Она не отвечает. Она просто смеётся так, словно её одурманило принесённым ветром опиумным маком, и исчезает внизу лестницы.
Я возвращаюсь в кабинет, вешаю на дверь табличку «Не беспокоить» – она старая и помятая. Я ложусь на диванчик и закрываю глаза. Я пытаюсь подремать. В голове у меня звучит «Арабский танец» Чайковского[11], исполняемый на гитаре. Мы с Элизабет Андерсон обычно слушали эту вещь, лёжа в объятиях друг друга.
Элизабет была моей первой любовью. Я всего несколько недель назад приехал в Америку. Наверное, ни один первокурсник не пребывал в таком замешательстве и не был так ошарашен, как я. В паспорте у меня было указано, что мне восемнадцать лет, на самом деле мне ещё не исполнилось шестнадцати. Мы с Элизабет учились на первом курсе, но я был на два с лишним года младше её, к тому же я рос в окружении исламской культуры, а поэтому был довольно наивным. Она взяла меня за руку и отвела в сад секса и любви. Этот сад не описать словами ни одного языка, потому что реальность бесконечна и вечна, а язык конечен и явление временное, а любовь совсем не такая чёткая и определённая, как логика!
Я познакомился с ней, когда встал в очередь, чтобы зарегистрироваться на свой первый осенний семестр. Чуть ли не всё, что я делал в те дни, я делал впервые в жизни. Повторение и скука, от которой плавятся кости, в Новом Свете пришли позднее.
Но когда я познакомился с Элизабет, всё казалось новым, как в первые дни после сотворения мира, словно я был Адамом, а она Евой. Наши взгляды встретились, наши уши услышали, а наши сознания вдохнули аромат любви. Это была сладкая, чудесная земля Эйфория, где всё, что видишь, слышишь и делаешь, как кажется, приносит счастье. Даже старый фонарь, который мигает на старой улице в тумане. Я до сих пор ощущаю новизну и свежесть тех ощущений. О, насколько временным оказался Эдем! Большую часть времени у неё на губах играла сладострастная улыбка. Её одежда, её взгляды заставляли мужчин и даже некоторых женщин оборачиваться и снова смотреть на неё, когда она скользила с таинственной лёгкостью. Казалось, что она в большей степени состоит из света, а не воды. Счастье капало с неё, словно она обнажённой пела под разноцветным дождём.
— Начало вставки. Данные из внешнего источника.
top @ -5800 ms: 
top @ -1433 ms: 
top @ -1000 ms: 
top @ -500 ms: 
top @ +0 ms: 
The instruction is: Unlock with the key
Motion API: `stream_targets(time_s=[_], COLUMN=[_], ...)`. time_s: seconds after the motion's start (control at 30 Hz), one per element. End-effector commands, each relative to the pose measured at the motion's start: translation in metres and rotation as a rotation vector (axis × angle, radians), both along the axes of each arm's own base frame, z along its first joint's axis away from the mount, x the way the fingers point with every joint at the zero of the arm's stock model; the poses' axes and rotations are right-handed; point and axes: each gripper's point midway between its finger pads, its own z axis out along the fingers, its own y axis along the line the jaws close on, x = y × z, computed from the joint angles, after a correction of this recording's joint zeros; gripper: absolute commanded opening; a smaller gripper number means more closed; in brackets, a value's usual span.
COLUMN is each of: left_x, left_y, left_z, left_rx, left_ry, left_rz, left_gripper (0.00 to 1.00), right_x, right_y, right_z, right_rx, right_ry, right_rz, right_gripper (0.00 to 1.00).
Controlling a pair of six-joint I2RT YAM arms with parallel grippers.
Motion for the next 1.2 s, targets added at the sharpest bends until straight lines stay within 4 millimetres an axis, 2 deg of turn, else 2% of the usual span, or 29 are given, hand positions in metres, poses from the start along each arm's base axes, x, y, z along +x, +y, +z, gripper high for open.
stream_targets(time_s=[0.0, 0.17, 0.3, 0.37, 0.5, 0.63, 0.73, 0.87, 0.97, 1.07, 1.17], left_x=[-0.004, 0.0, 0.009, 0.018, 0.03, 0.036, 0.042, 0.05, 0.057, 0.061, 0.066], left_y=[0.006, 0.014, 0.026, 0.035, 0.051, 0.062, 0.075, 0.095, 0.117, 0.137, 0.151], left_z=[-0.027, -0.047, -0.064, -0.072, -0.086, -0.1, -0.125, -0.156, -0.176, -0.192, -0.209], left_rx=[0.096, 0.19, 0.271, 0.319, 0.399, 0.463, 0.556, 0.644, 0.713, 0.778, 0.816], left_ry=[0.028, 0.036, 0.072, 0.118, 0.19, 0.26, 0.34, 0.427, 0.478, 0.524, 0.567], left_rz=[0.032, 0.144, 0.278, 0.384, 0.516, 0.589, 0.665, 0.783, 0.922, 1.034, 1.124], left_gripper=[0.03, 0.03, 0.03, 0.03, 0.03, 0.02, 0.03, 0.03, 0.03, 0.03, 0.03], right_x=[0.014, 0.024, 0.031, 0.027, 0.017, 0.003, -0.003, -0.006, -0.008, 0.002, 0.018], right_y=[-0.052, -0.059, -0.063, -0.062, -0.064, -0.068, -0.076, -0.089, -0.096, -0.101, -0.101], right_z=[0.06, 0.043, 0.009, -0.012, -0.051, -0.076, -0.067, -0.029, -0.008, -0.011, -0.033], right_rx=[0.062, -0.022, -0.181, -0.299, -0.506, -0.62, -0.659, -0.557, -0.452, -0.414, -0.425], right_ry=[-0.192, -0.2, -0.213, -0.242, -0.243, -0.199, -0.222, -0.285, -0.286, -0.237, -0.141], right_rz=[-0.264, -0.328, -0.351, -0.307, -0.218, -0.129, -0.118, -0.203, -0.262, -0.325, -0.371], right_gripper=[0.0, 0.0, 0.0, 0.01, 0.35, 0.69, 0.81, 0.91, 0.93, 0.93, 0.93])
Элизабет помогла мне зарегистрироваться на курсе. Она перевела мои труднопроизносимые персидские мысли на английский. Она представила меня своим друзьям и показала мне вещи, которые делают молодые американцы. Она объяснила мне, что когда люди говорят «Увидимся!», это совсем не значит, что они попытаются это сделать. Таким образом у меня возникло ощущение, что они раскрывают объятия, но никогда не доводят их до конца. Я теперь понимаю, что именно тогда начал декодироваться и сбрасывать с себя свою культурную кодировку – переводить себя в нового человека, чтобы приспособиться и влиться. Я также начал говорить «Увидимся», даже когда не хотел больше никогда видеть этого человека.
Жизнь эмигранта изначально представляет собой очень болезненный переход, подобный трудному рождению. Затем она превращается в хронический перевод – дело не только в переводе на язык, а в переводе мышления и поведения. Ваш мозг запрограммирован определённым образом, и затем, внезапно, из-за трансатлантического перелёта, он должен быть перепрограммирован – причём когда поблизости нет никакого специалиста по компьютерам, чтобы рассказать вам, как это делать. Какие-то нейроны должны изменить полярность, словно они биполярные. Человек должен приобрести новую внешнюю личность, чтобы сохранить внутреннюю самобытность.